# 6th Street Del Mar - 5D mkIII Video



## Cgdillan (Nov 7, 2012)

I just shot this RE listing video on Sunday

http://www.stockhammedia.com/2012/11/07/6th-street-del-mar-real-estate-video-production/



I also shot photos for the same listing:
http://www.stockhammedia.com/2012/11/07/6th-street-del-mar-real-estate-photography/


----------



## Jesse (Nov 7, 2012)

Which tilt-shift lens did you use for the beach shots??


----------



## bchernicoff (Nov 7, 2012)

Great work.

For high end homes like that, are quality promos like this common?

I'm guessing 2-3 hours to shoot and a day to edit. Is that about right?


----------



## cayenne (Nov 7, 2012)

Cgdillan said:


> I just shot this RE listing video on Sunday
> 
> http://www.stockhammedia.com/2012/11/07/6th-street-del-mar-real-estate-video-production/
> 
> ...



Very nice!!
What lenses did you use? What edited with? Any color correction tools? I can see sliders in use, any of that footage with a steadi-cam?

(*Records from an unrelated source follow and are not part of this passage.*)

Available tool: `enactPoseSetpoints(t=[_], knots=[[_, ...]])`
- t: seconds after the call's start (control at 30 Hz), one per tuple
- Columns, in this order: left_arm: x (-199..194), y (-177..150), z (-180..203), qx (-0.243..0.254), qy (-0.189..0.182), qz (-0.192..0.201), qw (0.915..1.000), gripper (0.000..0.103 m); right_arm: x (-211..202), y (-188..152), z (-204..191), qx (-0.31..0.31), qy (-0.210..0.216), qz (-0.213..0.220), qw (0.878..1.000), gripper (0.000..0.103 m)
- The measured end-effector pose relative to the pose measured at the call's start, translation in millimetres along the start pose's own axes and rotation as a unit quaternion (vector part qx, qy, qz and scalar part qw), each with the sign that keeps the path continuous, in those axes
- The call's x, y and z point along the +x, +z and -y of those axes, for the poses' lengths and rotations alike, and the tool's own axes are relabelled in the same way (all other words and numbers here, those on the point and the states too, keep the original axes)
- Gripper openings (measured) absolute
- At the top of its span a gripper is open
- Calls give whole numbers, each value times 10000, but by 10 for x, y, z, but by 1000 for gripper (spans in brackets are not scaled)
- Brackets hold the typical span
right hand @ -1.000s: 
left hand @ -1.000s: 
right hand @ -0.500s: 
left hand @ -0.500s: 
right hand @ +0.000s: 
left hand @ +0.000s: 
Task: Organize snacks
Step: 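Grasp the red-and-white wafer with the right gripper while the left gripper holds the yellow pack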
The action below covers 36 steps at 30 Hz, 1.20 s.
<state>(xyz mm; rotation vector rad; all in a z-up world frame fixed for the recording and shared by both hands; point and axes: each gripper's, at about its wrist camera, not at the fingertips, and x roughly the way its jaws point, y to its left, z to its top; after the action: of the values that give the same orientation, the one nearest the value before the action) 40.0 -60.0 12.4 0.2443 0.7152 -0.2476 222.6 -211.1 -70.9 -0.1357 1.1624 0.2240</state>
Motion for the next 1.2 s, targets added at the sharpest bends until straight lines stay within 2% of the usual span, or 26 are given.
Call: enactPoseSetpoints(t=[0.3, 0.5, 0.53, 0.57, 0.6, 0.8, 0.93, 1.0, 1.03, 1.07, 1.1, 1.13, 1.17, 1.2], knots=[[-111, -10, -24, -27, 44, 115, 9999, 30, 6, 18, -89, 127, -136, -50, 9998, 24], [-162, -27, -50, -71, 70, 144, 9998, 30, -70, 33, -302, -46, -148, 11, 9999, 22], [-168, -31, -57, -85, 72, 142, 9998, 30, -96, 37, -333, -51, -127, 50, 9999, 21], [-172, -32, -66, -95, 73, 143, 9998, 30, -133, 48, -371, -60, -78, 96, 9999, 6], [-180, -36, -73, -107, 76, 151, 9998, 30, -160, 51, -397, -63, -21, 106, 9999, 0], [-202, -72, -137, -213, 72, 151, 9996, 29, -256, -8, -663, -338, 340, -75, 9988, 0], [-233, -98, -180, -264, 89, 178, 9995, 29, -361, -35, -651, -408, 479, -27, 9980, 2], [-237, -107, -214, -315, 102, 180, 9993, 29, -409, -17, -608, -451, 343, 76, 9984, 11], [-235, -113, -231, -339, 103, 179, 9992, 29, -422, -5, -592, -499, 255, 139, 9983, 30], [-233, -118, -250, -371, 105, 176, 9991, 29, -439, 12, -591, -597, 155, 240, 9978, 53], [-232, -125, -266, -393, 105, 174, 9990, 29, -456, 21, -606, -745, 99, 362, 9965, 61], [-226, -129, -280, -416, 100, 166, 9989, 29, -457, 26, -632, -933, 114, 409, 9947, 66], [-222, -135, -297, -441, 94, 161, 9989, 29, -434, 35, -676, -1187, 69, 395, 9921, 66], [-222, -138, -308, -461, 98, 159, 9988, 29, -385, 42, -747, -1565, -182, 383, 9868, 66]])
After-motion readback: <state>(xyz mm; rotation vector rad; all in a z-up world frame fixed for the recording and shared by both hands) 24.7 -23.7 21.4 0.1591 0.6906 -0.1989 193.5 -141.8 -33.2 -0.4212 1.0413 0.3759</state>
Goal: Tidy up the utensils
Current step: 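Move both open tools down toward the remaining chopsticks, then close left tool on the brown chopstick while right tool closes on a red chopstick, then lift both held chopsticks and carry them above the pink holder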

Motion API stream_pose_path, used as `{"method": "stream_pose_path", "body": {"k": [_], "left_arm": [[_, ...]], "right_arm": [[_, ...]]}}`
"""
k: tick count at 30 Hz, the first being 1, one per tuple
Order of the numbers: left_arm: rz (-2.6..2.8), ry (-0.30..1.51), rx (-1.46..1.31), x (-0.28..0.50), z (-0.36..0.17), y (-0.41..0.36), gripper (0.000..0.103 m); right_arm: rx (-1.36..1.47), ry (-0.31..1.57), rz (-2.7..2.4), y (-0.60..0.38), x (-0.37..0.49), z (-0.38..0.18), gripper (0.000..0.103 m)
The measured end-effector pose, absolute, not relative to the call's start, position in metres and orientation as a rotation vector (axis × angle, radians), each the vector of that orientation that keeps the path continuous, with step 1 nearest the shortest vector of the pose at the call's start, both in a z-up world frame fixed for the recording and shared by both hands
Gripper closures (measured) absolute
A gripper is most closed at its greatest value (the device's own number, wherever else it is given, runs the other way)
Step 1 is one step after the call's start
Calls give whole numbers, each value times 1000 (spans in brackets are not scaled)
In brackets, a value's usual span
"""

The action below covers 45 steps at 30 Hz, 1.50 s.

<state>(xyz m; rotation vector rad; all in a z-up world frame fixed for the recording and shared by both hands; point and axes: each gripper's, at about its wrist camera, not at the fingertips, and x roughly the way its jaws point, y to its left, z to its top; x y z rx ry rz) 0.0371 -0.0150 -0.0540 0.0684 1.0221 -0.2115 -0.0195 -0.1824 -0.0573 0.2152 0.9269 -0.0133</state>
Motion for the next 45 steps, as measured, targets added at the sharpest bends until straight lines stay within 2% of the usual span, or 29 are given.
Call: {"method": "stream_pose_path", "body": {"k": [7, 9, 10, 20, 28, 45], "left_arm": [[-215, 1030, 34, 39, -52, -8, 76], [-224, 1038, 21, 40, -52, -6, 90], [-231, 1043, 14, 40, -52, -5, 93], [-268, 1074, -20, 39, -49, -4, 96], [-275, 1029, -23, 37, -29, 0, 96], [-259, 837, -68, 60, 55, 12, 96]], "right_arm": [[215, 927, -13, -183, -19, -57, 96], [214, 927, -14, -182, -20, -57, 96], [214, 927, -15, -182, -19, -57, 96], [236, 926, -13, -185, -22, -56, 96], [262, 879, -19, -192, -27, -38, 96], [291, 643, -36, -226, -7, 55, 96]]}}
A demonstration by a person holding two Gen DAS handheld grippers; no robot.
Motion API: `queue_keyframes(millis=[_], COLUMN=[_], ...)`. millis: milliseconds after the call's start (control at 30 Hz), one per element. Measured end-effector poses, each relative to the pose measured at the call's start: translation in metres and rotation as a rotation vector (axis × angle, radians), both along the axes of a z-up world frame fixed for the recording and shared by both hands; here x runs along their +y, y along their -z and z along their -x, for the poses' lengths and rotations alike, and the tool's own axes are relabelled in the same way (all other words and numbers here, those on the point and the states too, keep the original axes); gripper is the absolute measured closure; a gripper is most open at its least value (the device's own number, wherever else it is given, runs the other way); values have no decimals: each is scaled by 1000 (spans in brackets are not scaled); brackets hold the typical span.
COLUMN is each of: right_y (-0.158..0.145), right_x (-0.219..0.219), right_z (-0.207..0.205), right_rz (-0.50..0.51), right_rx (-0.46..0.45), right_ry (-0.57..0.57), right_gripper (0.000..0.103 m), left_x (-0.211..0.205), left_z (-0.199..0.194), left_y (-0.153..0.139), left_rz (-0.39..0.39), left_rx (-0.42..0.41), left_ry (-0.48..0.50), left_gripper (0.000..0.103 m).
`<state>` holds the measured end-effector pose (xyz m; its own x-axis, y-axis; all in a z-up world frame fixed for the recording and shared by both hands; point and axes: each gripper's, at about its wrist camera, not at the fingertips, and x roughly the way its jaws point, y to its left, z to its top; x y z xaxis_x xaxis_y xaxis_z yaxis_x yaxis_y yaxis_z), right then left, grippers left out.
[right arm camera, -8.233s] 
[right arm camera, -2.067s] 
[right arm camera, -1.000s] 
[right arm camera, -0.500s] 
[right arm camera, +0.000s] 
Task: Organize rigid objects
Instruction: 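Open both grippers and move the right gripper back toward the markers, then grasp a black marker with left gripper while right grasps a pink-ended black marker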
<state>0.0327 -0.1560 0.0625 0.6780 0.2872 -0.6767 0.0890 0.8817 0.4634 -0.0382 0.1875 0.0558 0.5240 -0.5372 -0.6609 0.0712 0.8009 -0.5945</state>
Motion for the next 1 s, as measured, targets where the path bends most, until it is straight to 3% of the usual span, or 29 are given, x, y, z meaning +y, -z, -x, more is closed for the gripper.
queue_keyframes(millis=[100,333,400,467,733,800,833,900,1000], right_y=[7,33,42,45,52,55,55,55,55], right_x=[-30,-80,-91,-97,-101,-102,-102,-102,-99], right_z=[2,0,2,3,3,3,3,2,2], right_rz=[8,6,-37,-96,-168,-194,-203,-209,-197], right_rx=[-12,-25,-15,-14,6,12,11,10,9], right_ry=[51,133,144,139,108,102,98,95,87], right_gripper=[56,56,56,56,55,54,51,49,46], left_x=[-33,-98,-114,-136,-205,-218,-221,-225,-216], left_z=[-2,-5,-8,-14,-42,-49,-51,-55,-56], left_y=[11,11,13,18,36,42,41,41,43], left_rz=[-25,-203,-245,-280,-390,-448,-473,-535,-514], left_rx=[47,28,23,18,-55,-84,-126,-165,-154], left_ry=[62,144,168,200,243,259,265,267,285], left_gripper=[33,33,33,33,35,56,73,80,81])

Where do you get your music from? Is that open source or are you having to pay for licensing it?

Did you shoot this flat and then color grade it? Any HDR usage in any of the photos?

Thanx,

c


----------



## Cgdillan (Nov 7, 2012)

Jesse said:


> Which tilt-shift lens did you use for the beach shots??



That was the Canon 70-200mm f/2.8 L on the 60D and "tilted" in magic bullet looks


----------



## Cgdillan (Nov 7, 2012)

bchernicoff said:


> Great work.
> 
> For high end homes like that, are quality promos like this common?
> 
> I'm guessing 2-3 hours to shoot and a day to edit. Is that about right?



Thank you. And you are correct about the shooting an editing time. These videos really aren't that common. I haven't seen too many of them in my area. Which actually really surprises me since I live right next to Rancho Sante Fe. But if they were used in one area more than another i would definitely say for the high end homes mostly.


----------



## bchernicoff (Nov 7, 2012)

Cgdillan said:


> Thank you. And you are correct about the shooting an editing time. These videos really aren't that common. I haven't seen too many of them in my area. Which actually really surprises me since I live right next to Rancho Sante Fe. But if they were used in one area more than another i would definitely say for the high end homes mostly.



My brother does news promos in the Tampa Bay area. Based on your video, I'm encouraging him to see if there is a market for it over there. Here's one of his: Evening News on Vimeo


----------



## Cgdillan (Nov 7, 2012)

cayenne said:


> Cgdillan said:
> 
> 
> > I just shot this RE listing video on Sunday
> ...


Thank you very much =-)

Lenses:
I used the Canon 24mm f/1.4L II, Bower 14mm f/1.8, Canon 85mm f/1.2 II, Sigma 70-200mm f/2.8 OS, and 24-70mm f/2.8

Editing:
FCP X, Magic Bullet Looks

Shooting:
5D mkIII, 60D, Konova Slider, Glidecam HD-4000, Davis and Sanford Provista Tripod

Music:
for weddings I usually buy licensed music at themusicbed.com but for this video I wrote and recorded my own music at home =-) commercial licensing is too expensive to justify using it on projects like this unless you buy an unlimited license and use the same song every time.

Picture Styles:
video - I shoot everything 24p, Neutral with sharpness and contrast all the way down and saturation down -2

photo - I shoot 5 bracketed raw photos and fuse them with LR/Enfuse which makes them all super flat and I then add contrast, saturation, and adjust wb.


----------



## Cgdillan (Nov 7, 2012)

bchernicoff said:


> Cgdillan said:
> 
> 
> > Thank you. And you are correct about the shooting an editing time. These videos really aren't that common. I haven't seen too many of them in my area. Which actually really surprises me since I live right next to Rancho Sante Fe. But if they were used in one area more than another i would definitely say for the high end homes mostly.
> ...



definitely. I can tell he knows how to use a camera. =-) the more people doing this kind of video, the more people will want it. please encourage him


----------



## MatthewLewis (Nov 7, 2012)

Great camera work. The only thing I would say is that your transitions are to abrupt sometimes, with the next clips being slightly to short. Other than the transitions, which in my eyes should be a bit smoother... a wonderful job.


----------



## Drizzt321 (Nov 7, 2012)

Great work! Thanks for giving us the equipment and tools used. I'm definitely going to have to try out LR/Enfuse. Looks like it's pretty straight forward and produces some great images.


----------



## Cgdillan (Nov 7, 2012)

Drizzt321 said:


> Great work! Thanks for giving us the equipment and tools used. I'm definitely going to have to try out LR/Enfuse. Looks like it's pretty straight forward and produces some great images.



No problem! and Yeah and it is donation so it is very easy to get your hands on.


----------